Start of Block

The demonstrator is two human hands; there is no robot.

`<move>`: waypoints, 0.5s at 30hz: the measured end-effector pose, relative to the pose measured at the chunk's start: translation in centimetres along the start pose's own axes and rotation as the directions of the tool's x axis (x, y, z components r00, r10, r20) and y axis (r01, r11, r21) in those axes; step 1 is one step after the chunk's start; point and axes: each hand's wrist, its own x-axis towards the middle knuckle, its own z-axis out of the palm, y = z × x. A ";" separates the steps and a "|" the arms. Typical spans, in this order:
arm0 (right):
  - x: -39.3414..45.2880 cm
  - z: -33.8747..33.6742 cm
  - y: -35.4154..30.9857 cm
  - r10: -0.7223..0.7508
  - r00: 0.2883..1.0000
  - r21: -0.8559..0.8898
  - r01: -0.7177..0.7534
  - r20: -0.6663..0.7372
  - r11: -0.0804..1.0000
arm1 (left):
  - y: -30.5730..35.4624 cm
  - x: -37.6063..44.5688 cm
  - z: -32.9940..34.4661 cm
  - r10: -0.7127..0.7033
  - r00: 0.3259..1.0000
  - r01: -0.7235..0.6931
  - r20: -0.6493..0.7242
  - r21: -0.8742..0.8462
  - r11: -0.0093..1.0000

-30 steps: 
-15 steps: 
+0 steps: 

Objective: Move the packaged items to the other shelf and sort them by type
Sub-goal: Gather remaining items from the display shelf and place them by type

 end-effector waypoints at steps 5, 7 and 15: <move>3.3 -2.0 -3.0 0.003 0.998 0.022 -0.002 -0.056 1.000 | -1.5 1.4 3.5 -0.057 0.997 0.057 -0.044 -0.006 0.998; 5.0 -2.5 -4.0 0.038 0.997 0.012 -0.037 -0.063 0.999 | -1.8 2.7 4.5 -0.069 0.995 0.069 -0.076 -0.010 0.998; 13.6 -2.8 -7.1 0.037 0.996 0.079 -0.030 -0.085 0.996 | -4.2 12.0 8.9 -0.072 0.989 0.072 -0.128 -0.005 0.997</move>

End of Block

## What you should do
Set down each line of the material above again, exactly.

## Result below
The demonstrator is two human hands; there is no robot.

`<move>`: waypoints, 0.5s at 30hz: the measured end-effector pose, relative to the pose measured at the chunk's start: translation in centimetres along the start pose's own axes and rotation as the directions of the tool's x axis (x, y, z components r00, r10, r20) and y axis (r01, r11, r21) in those axes; step 1 is one step after the chunk's start; point and axes: each hand's wrist, its own x-axis towards the middle knuckle, its own z-axis out of the palm, y = z × x. A ";" separates the steps and a "|" the arms. Typical spans, in this order:
arm0 (right):
  - x: -39.3414..45.2880 cm
  - z: -33.8747..33.6742 cm
  - y: -35.4154..30.9857 cm
  - r10: -0.7223..0.7508
  - r00: 0.2883..1.0000
  - r21: -0.8559..0.8898
  - r01: -0.7177..0.7534
  - r20: -0.6663..0.7372
  - r11: -0.0804..1.0000
arm1 (left):
  - y: -30.5730..35.4624 cm
  - x: -37.6063..44.5688 cm
  - z: -32.9940..34.4661 cm
  - r10: -0.7127..0.7033
  - r00: 0.3259..1.0000
  - r01: -0.7235..0.6931
  - r20: -0.6493..0.7242
  - r21: -0.8742..0.8462
  - r11: -0.0093..1.0000

-30 steps: 
-15 steps: 
+0 steps: 

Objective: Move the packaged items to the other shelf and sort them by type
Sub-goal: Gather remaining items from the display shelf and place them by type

 end-effector waypoints at steps 5, 7 and 15: <move>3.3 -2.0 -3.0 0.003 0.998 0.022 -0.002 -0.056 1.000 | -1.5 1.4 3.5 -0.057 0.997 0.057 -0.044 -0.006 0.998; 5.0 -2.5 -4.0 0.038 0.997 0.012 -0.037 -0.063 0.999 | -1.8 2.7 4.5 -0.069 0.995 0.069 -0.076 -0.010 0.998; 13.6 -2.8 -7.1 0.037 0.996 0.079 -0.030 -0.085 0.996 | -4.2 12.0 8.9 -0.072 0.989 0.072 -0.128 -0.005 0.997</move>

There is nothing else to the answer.